Левенцов почувствовал, что усталость, еще недавно валившая его с ног, отступила, он порывисто обнял Ирину и ощутил нежную и притягательную тяжесть ее тела. Ирина не отстранилась. Она прильнула к нему, и он услышал, как билось ее сердце.
Что-то сильно и радостно вошло в них и уверенно, на свой лад, выстраивало их растревоженный внутренний мир, и они ощутили, что далекое будущее начиналось вот сейчас, вот в эту самую секунду…
36
Утром Михась и Хусто вышли в дозор. Сменили Пашу и Тюлькина.
— Сдаю тебе участок, Михась. А ты мне курево в обмен. Понимаешь, всю махру за ночь выкурил, — просительным голосом сказал Паша. — И не думал, что ночи такие длинные.
Михась достал кисет и насыпал табаку в обрывок газеты.
— На. — Паша быстро свернул цигарку и жадно закурил.
— Вот теперь почувствовал — живу, — наслаждаясь, выпустил струю дыма.
Михась, как обычно, недобро взглянул на сжавшегося от холода Тюлькина. Тот, заметив этот взгляд, озлился:
— Что косишься? Думаешь, прогадал? Думаешь, ночью легче было болтаться по лесу? Да?..
— Убери его, — хмуро попросил Михась Пашу.
— А тогда давай еще на цигарку, — нашелся Паша. — Дорога долгая вести твоего дружка.
Михась молча снова развязал кисет.
— Бери. — Паша подставил ладонь.
— Теперь пошли, Тюлькин!
У опушки ветер дул сильно. Хусто повернулся к опушке спиной. Лицо его раскраснелось, и Михась не понял, от возбуждения или от ветра вспыхнули у того щеки.
— Говорят, земля испанская потеплее нашей будет, — сказал Михась. Они шли вдоль опушки, поглядывая на снежную поляну, белевшую справа. — Всегда солнце. Говорят, солдаты ваши и шинелей не носят? Слыхал, у вас заместо бульбы апельсины растут?
— Растут, — подтвердил Хусто. — Только сейчас земля Испании очень холодная, — вздохнул он. — Франко.
Михась уловил что-то смутное в кустах за поляной. Тронул плечо Хусто:
— А ну гляди.
Хусто ничего не заметил. Но оба отступили на несколько шагов от опушки и скрылись за стволами сосен. На поляне появились люди.
— Три мужика, вон еще баба, — вглядывался Михась. — Автомат в руки!

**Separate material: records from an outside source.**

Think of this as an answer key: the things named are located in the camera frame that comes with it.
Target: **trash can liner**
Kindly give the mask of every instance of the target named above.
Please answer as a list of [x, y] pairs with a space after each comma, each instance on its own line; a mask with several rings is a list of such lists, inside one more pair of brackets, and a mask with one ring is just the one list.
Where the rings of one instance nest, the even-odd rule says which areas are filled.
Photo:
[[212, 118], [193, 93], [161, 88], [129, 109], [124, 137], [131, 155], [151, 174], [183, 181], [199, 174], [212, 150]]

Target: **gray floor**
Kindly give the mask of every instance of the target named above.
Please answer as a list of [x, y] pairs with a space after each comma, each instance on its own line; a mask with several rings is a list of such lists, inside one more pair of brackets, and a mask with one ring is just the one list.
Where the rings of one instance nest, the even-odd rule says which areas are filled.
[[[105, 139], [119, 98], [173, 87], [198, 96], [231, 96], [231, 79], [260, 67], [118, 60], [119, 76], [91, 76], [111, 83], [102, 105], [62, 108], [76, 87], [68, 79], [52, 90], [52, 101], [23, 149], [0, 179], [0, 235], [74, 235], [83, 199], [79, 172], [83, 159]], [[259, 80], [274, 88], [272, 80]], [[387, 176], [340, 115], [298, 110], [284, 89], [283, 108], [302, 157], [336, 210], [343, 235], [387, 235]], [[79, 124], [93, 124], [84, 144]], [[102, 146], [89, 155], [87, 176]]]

Хусто сдернул с плеча автомат и взял наизготовку.
Подхлестываемые снежным ветром, вобрав голову в плечи, путники брели неуверенно и не то настороженно, не то растерянно озирались. Здешние жители, знал Михась, если и выходили теперь к этой стороне, то лишь там, где старая гать вела из дальнего хутора в деревню. А эти шли напрямик в камыши, в самую болотину. Зачем?
Потом повернули прямо на Михася и Хусто, — видно, заметили их.
— Стой! Руки вверх! — Михась направил на путников автомат.
Они остановились. Подняли руки.
— Ни шагу больше. И отвечай.
— Чего отвечать? — громко откликнулся рослый человек лет пятидесяти с черной бородой на смуглом лице. Он был в тулупе и шапке с потемневшими плешинами.
— Чего буду спрашивать. То и отвечать. Кто такие?
— Свои, товарищ. Свои… — тоном, не допускавшим сомнения, ответил рослый в тулупе.